Die Arbeitssituation macht mich unglücklich. Ich habe das Gefühl, die Jahre verschenkt zu haben. Was hätte ich alles erreichen können! Gleichzeitig weiß ich, dass ich einiges erreicht habe. Bei der Arbeit, aber vor allem bei mir.
Es kristallisiert sich heraus, dass ich, da sich bei der Arbeit dieses Jahr nichts zu meinen Gunsten ändern wird, bei mir was ändern muss. Das kann ein anderer Job sein. Oder eine weitere Aufgabe. Etwas, das ich nur für mich tue. Etwas, das mich fordert, das mir stundenlang im Kopf herumgehen kann, ohne zu belasten. Etwas, das ich lösen kann. Etwas, das wichtiger ist.
Die Zeit, als ich intensiv an meiner Magisterarbeit schrieb, habe ich als eine glückliche in Erinnerung. Obwohl ich mitunter zweifelte. Obwohl ich der mir damals Liebsten gegenüber ein schlechtes Gewissen hatte. Mein Verhältnis zur Arbeit veränderte sich. Ich hatte nicht mehr so viele Details im Kopf und musste viel nachgucken. Damals bereitete es mir Sorgen. Jetzt wünsche ich mir genau das zurück.

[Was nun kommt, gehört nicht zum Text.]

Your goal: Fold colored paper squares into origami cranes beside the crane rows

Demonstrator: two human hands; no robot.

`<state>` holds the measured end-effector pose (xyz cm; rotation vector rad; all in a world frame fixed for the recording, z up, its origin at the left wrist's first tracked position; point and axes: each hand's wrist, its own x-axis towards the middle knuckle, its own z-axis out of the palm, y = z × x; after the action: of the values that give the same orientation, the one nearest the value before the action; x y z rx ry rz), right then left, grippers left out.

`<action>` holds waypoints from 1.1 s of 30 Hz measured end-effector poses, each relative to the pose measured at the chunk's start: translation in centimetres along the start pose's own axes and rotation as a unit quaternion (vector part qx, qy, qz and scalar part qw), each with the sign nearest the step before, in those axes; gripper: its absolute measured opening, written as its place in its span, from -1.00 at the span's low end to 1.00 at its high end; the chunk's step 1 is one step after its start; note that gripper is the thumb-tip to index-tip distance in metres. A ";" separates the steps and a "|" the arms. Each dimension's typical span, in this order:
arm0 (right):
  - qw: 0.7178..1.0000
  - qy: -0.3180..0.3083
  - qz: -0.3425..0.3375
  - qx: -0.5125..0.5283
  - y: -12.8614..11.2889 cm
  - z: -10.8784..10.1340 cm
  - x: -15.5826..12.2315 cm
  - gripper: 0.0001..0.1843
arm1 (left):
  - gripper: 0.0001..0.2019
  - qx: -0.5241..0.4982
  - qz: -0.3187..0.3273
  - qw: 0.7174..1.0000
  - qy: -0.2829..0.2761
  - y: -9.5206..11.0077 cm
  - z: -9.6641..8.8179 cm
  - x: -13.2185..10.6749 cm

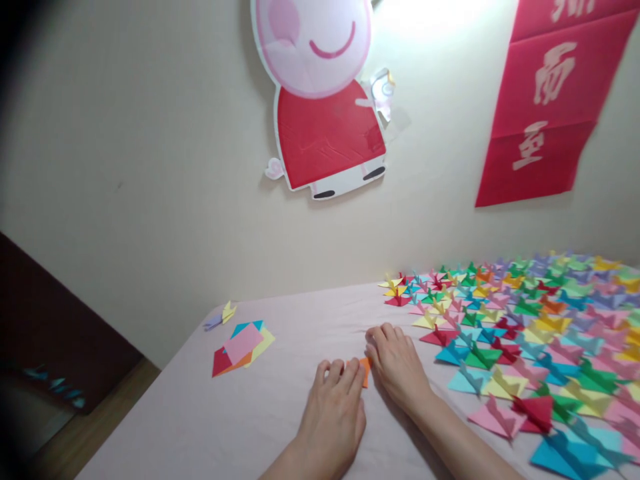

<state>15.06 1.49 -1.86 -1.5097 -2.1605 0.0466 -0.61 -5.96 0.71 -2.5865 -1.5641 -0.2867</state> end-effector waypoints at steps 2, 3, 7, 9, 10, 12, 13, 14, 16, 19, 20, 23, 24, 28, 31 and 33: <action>1.000 0.005 -0.005 0.000 -0.1 0.0 -0.1 -0.82 | -0.56 0.002 -0.007 1.000 -0.007 0.1 0.1 0.0; 1.000 0.006 -0.006 -0.005 -0.2 -0.1 -0.1 -0.81 | -0.55 0.003 -0.013 1.000 -0.011 0.2 0.1 -0.2; 1.000 -0.003 0.001 -0.022 -0.5 -0.2 -0.1 -0.78 | -0.51 0.004 -0.050 0.998 -0.024 0.1 0.1 -1.5; 1.000 -0.007 0.003 -0.024 -0.5 -0.2 -0.1 -0.76 | -0.47 -0.003 -0.070 0.997 -0.035 -0.1 0.0 -2.4; 1.000 -0.008 0.004 -0.024 -0.5 -0.2 -0.1 -0.76 | -0.46 -0.008 -0.076 0.996 -0.045 -0.2 -0.1 -2.9; 1.000 -0.007 0.004 -0.026 -0.5 -0.2 0.0 -0.76 | -0.44 -0.019 -0.086 0.994 -0.067 -0.3 -0.4 -3.4; 1.000 -0.008 0.004 -0.026 -0.5 -0.2 0.0 -0.76 | -0.44 -0.024 -0.089 0.993 -0.079 -0.3 -0.5 -3.5; 1.000 -0.011 0.002 -0.025 -0.4 -0.2 0.0 -0.76 | -0.44 -0.027 -0.092 0.991 -0.089 -0.3 -0.7 -3.5; 1.000 -0.010 0.004 -0.024 -0.5 -0.2 0.0 -0.76 | -0.41 -0.030 -0.105 0.989 -0.103 -0.1 -1.0 -3.2; 1.000 0.003 0.003 -0.022 -0.6 -0.1 -0.1 -0.76 | -0.34 -0.047 -0.122 0.985 -0.109 0.4 -1.3 -2.4; 1.000 0.008 0.001 -0.021 -0.6 -0.1 -0.1 -0.77 | -0.33 -0.059 -0.119 0.985 -0.110 0.6 -1.4 -2.1; 1.000 0.020 -0.001 -0.019 -0.8 -0.1 -0.3 -0.78 | -0.31 -0.093 -0.097 0.984 -0.119 1.1 -1.3 -1.1; 1.000 0.023 0.001 -0.020 -0.9 -0.1 -0.3 -0.79 | -0.31 -0.097 -0.095 0.983 -0.121 1.2 -1.2 -0.9; 1.000 0.024 0.008 -0.014 -1.0 0.0 -0.4 -0.77 | -0.31 -0.097 -0.095 0.984 -0.114 1.1 -0.2 -0.3; 1.000 0.008 0.016 -0.003 -0.8 0.0 -0.3 -0.76 | -0.29 -0.085 -0.083 0.989 -0.092 0.6 1.0 -0.5; 1.000 -0.002 0.021 0.004 -0.6 0.0 -0.1 -0.76 | -0.28 -0.069 -0.072 0.993 -0.071 0.1 2.0 -1.0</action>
<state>14.59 1.14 -1.70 -1.5504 -2.1292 0.0731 -0.77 -6.48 -1.40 -2.6527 -1.8462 -0.2362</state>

Der Glitzer kommt von den Menschen um mich herum. Von denen, die nichts für mich tun können, außer nett zu sein. Und das können sie gut. Ein bisschen Quatsch machen am Ausweicharbeitsort, Kaffee mit Schuss und ein Plausch beim Wochenendeinkauf, Zeit verbringen mit Menschen, die keine gesteigerten Ansprüche an mich haben. Und natürlich Twitter, die virtuelle Instantflauschmaschine.

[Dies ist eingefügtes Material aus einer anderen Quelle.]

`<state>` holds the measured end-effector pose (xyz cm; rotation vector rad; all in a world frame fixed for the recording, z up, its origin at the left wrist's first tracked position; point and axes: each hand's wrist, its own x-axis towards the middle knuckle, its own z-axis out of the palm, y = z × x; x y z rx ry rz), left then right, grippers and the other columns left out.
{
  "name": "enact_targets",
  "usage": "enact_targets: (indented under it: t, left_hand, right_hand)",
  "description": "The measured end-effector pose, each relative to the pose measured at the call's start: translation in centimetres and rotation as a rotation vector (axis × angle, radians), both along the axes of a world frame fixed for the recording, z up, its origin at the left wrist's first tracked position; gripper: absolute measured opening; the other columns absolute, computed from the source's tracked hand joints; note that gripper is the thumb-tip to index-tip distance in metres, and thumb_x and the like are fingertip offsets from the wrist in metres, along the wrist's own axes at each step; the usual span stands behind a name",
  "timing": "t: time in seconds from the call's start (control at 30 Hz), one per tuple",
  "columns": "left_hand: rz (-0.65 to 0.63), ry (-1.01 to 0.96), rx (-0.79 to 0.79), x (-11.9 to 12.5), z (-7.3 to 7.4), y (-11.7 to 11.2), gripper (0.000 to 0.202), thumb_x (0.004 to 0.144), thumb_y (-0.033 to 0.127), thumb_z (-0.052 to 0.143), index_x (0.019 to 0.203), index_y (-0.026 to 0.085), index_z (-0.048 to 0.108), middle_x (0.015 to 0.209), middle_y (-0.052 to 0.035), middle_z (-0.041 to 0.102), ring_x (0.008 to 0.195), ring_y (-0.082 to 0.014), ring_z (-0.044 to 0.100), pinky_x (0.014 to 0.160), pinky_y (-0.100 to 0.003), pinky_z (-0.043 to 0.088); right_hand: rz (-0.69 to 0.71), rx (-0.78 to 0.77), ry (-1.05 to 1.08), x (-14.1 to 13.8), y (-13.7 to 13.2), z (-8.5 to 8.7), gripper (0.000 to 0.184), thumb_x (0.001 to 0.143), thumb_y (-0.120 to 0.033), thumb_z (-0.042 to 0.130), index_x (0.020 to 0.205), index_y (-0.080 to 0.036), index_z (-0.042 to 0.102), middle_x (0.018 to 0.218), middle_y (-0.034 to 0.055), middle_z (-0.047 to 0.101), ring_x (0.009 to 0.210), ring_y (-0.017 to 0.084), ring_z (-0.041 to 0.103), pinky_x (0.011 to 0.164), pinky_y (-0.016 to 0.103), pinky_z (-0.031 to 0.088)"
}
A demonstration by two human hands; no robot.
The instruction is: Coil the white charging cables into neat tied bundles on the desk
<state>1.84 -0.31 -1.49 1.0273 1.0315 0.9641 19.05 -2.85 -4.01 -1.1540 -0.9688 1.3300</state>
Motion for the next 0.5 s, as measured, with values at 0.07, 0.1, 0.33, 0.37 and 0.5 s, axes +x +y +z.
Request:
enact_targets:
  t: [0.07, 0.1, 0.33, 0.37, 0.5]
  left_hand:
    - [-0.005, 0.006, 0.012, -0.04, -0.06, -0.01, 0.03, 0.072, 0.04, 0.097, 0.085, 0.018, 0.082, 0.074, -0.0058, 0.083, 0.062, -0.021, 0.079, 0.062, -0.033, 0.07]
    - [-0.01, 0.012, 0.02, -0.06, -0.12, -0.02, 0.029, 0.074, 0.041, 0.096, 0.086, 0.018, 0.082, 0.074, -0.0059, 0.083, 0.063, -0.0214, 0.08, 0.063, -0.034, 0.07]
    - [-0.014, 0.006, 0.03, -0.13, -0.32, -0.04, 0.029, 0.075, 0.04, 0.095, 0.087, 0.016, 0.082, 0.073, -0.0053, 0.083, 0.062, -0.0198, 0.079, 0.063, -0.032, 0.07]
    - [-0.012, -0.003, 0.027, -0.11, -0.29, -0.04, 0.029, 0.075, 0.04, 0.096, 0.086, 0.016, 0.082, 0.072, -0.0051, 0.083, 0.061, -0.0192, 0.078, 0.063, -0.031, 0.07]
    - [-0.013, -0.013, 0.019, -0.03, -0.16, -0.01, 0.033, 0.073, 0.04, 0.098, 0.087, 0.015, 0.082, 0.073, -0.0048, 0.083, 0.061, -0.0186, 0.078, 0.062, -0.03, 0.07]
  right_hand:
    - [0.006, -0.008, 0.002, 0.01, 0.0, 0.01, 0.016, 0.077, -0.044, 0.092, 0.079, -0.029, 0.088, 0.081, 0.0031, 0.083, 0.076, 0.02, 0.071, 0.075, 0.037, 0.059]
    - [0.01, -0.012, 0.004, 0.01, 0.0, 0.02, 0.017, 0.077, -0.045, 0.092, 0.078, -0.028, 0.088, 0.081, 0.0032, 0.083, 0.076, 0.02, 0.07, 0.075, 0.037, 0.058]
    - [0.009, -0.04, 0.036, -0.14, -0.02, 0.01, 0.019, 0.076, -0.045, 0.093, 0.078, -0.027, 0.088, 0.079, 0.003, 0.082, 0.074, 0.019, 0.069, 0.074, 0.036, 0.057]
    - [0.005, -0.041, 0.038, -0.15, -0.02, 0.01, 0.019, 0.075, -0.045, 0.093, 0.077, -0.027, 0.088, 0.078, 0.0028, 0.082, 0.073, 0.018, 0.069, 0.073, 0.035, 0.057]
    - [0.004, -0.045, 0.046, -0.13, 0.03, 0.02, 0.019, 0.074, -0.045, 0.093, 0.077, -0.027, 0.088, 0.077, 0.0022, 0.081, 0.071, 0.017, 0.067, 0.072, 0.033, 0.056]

Das Highlight der Woche war der Besuch bei einer Freundin mit literweise Tee, gemeinsamem Kochen, stundenlangen Gesprächen und wunderbarem Input.

Wunsch an mich für die nächste Woche: mehr Disziplin.

Langzeitwunsch: Aufhören zu denken, ich hätte Zeit verschenkt. Privat wie beruflich.